Information given |

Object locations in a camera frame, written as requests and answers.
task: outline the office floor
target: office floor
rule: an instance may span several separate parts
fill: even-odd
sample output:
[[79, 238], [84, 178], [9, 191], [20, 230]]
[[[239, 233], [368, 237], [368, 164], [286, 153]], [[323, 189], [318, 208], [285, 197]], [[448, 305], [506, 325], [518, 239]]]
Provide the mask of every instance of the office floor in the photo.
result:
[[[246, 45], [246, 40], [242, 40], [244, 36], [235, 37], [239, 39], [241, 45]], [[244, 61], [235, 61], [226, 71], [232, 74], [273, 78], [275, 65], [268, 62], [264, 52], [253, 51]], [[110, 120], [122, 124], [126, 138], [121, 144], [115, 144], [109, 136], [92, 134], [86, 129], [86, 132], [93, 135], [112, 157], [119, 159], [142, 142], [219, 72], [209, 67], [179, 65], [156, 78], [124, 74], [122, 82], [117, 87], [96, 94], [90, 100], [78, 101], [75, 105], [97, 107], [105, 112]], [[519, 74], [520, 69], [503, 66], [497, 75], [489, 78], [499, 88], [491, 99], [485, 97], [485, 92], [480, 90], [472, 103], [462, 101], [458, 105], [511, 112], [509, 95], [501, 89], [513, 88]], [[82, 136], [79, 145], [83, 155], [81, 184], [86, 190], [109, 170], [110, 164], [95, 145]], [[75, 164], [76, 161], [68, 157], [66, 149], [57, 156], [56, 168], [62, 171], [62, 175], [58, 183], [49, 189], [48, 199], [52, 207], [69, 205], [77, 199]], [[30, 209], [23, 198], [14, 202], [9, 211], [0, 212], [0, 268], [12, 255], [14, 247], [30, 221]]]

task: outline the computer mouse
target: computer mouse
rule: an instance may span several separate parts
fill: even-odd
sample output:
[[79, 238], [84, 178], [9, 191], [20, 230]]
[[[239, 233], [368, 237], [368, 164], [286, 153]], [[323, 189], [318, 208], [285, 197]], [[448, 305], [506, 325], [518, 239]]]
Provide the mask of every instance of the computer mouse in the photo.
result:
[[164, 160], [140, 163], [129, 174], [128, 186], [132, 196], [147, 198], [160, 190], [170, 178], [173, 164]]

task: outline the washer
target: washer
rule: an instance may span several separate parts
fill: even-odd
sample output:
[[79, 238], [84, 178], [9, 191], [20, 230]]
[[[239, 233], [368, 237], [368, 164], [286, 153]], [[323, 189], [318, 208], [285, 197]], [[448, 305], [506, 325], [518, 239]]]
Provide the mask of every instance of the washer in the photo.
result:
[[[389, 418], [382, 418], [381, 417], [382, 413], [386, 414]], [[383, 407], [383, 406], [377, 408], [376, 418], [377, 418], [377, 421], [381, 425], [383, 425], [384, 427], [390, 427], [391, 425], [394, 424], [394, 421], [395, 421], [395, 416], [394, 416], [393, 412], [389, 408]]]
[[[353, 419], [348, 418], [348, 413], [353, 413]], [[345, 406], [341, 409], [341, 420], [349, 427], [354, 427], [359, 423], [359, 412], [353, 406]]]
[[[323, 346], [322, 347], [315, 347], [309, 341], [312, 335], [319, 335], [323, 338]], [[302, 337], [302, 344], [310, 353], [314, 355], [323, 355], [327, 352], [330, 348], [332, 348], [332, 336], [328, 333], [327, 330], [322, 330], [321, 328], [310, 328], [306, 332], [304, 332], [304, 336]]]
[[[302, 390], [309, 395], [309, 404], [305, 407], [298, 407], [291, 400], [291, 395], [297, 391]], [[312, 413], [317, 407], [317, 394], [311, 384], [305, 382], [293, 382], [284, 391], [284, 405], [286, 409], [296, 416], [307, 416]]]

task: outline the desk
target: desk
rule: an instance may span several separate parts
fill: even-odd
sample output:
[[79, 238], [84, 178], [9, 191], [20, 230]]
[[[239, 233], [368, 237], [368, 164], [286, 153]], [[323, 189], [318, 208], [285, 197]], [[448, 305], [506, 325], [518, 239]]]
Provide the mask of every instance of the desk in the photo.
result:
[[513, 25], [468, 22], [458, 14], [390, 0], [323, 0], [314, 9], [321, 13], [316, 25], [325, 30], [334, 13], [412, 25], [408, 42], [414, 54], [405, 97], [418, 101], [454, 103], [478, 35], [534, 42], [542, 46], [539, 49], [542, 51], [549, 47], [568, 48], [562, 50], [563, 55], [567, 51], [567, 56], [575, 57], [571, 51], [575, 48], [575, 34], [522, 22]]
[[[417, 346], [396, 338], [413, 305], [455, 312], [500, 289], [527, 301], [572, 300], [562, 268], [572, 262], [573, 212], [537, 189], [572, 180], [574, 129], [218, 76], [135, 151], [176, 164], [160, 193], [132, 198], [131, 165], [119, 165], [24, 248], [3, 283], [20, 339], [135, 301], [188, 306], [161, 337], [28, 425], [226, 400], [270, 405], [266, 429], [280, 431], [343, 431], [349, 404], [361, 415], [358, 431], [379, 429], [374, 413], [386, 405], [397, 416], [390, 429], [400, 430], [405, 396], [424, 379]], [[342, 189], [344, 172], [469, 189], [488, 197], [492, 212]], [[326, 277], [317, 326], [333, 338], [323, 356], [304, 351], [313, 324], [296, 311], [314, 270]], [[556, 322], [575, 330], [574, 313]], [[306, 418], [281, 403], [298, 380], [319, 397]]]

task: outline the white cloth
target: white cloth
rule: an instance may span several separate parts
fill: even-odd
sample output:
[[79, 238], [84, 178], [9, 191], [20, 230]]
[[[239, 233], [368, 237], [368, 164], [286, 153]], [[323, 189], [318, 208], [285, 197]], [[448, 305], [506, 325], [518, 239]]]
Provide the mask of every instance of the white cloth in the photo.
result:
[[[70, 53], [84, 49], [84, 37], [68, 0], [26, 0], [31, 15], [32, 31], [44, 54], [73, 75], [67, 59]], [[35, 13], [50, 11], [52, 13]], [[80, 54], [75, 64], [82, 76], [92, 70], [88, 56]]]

Directions for this task |
Retype the data shown above so that each line matches the original.

Result for this task |
Object locations in a camera frame, written as requests and answers.
task: outline the office floor
target: office floor
rule: an instance may span several separate parts
fill: even-odd
sample output:
[[79, 238], [84, 178], [9, 191], [20, 230]]
[[[239, 233], [368, 237], [368, 164], [286, 153]], [[323, 189], [318, 208], [285, 197]], [[448, 305], [506, 325], [518, 239]]]
Provide the mask of every instance of the office floor in the photo.
result:
[[[246, 45], [246, 40], [242, 40], [244, 36], [235, 37], [239, 39], [241, 45]], [[244, 61], [235, 61], [226, 71], [232, 74], [273, 78], [275, 65], [268, 62], [264, 52], [253, 51]], [[110, 120], [122, 124], [126, 138], [121, 144], [115, 144], [109, 136], [92, 134], [86, 129], [86, 132], [93, 135], [112, 157], [119, 159], [142, 142], [219, 72], [209, 67], [179, 65], [156, 78], [124, 74], [122, 82], [117, 87], [96, 94], [90, 100], [78, 101], [75, 105], [97, 107], [105, 112]], [[519, 74], [520, 69], [503, 66], [497, 75], [489, 78], [499, 88], [491, 99], [485, 97], [485, 92], [480, 90], [472, 103], [462, 101], [458, 105], [511, 112], [509, 95], [501, 89], [513, 88]], [[82, 136], [79, 145], [83, 155], [81, 184], [86, 190], [109, 170], [110, 164], [95, 145]], [[75, 164], [76, 161], [68, 157], [66, 149], [57, 156], [56, 168], [62, 171], [62, 175], [58, 183], [49, 189], [48, 199], [52, 207], [69, 205], [77, 199]], [[30, 209], [23, 198], [14, 202], [9, 211], [0, 212], [0, 268], [12, 255], [14, 247], [30, 221]]]

task: outline the computer mouse
target: computer mouse
rule: an instance may span several separate parts
fill: even-odd
sample output:
[[79, 238], [84, 178], [9, 191], [20, 230]]
[[[239, 233], [368, 237], [368, 164], [286, 153]], [[323, 189], [318, 208], [285, 197]], [[448, 305], [506, 325], [518, 239]]]
Provide the mask of every instance of the computer mouse in the photo.
result:
[[164, 160], [140, 163], [129, 174], [128, 186], [132, 196], [147, 198], [160, 190], [170, 178], [173, 164]]

task: outline the washer
target: washer
rule: an instance may span several separate parts
fill: even-odd
sample output:
[[79, 238], [84, 178], [9, 191], [20, 230]]
[[[239, 233], [368, 237], [368, 164], [286, 153]], [[323, 189], [318, 208], [285, 197]], [[448, 305], [506, 325], [518, 239]]]
Provide the mask of every instance of the washer in the photo.
result:
[[[389, 418], [382, 418], [381, 417], [382, 413], [386, 414]], [[383, 407], [383, 406], [377, 408], [376, 418], [377, 418], [377, 421], [381, 425], [383, 425], [384, 427], [390, 427], [391, 425], [394, 424], [394, 421], [395, 421], [395, 416], [394, 416], [393, 412], [389, 408]]]
[[[353, 419], [348, 418], [348, 413], [353, 413]], [[345, 406], [341, 409], [341, 420], [349, 427], [354, 427], [359, 423], [359, 412], [353, 406]]]
[[[323, 346], [322, 347], [315, 347], [309, 341], [312, 335], [319, 335], [323, 338]], [[302, 337], [302, 344], [310, 353], [314, 355], [323, 355], [327, 352], [330, 348], [332, 348], [332, 336], [328, 333], [327, 330], [322, 330], [321, 328], [310, 328], [306, 332], [304, 332], [304, 336]]]
[[[302, 390], [309, 395], [309, 404], [305, 407], [298, 407], [291, 400], [291, 395], [297, 391]], [[312, 413], [317, 407], [317, 394], [311, 384], [305, 382], [293, 382], [284, 391], [284, 405], [286, 409], [296, 416], [307, 416]]]

task: outline the desk
target: desk
rule: an instance may span several separate parts
fill: even-odd
sample output:
[[79, 238], [84, 178], [9, 191], [20, 230]]
[[[239, 233], [368, 237], [368, 164], [286, 153]], [[323, 189], [318, 208], [285, 197]], [[448, 305], [506, 325], [518, 239]]]
Provide the mask of every instance of the desk in the photo.
result:
[[513, 25], [468, 22], [458, 14], [390, 0], [323, 0], [314, 9], [321, 13], [316, 25], [325, 30], [334, 13], [412, 25], [408, 42], [414, 54], [405, 97], [418, 101], [454, 103], [478, 35], [534, 42], [542, 46], [539, 49], [542, 51], [549, 47], [568, 48], [562, 50], [563, 55], [567, 51], [567, 56], [575, 57], [571, 51], [575, 48], [575, 34], [522, 22]]
[[[417, 346], [396, 338], [413, 305], [455, 312], [500, 289], [527, 301], [572, 300], [562, 268], [572, 262], [573, 212], [537, 189], [572, 180], [574, 129], [218, 76], [135, 151], [176, 164], [160, 193], [132, 198], [131, 165], [119, 165], [24, 248], [3, 283], [20, 339], [135, 301], [188, 306], [161, 337], [28, 425], [226, 400], [270, 405], [266, 429], [280, 431], [343, 431], [349, 404], [361, 415], [358, 431], [379, 429], [374, 413], [386, 405], [397, 416], [390, 429], [400, 430], [405, 396], [424, 379]], [[342, 189], [344, 172], [469, 189], [488, 197], [492, 212]], [[326, 277], [317, 326], [333, 338], [323, 356], [304, 351], [313, 324], [296, 311], [314, 270]], [[556, 322], [575, 330], [574, 313]], [[306, 418], [281, 403], [298, 380], [319, 397]]]

task: outline the white cloth
target: white cloth
rule: an instance may span several separate parts
fill: even-odd
sample output:
[[79, 238], [84, 178], [9, 191], [20, 230]]
[[[239, 233], [368, 237], [368, 164], [286, 153]], [[323, 189], [318, 208], [285, 197]], [[448, 305], [506, 325], [518, 239]]]
Provide the mask of every instance of the white cloth in the photo.
result:
[[[70, 53], [84, 49], [84, 37], [68, 0], [26, 0], [31, 15], [32, 31], [44, 54], [73, 75], [67, 59]], [[35, 13], [50, 11], [52, 13]], [[80, 54], [75, 64], [82, 76], [92, 70], [88, 56]]]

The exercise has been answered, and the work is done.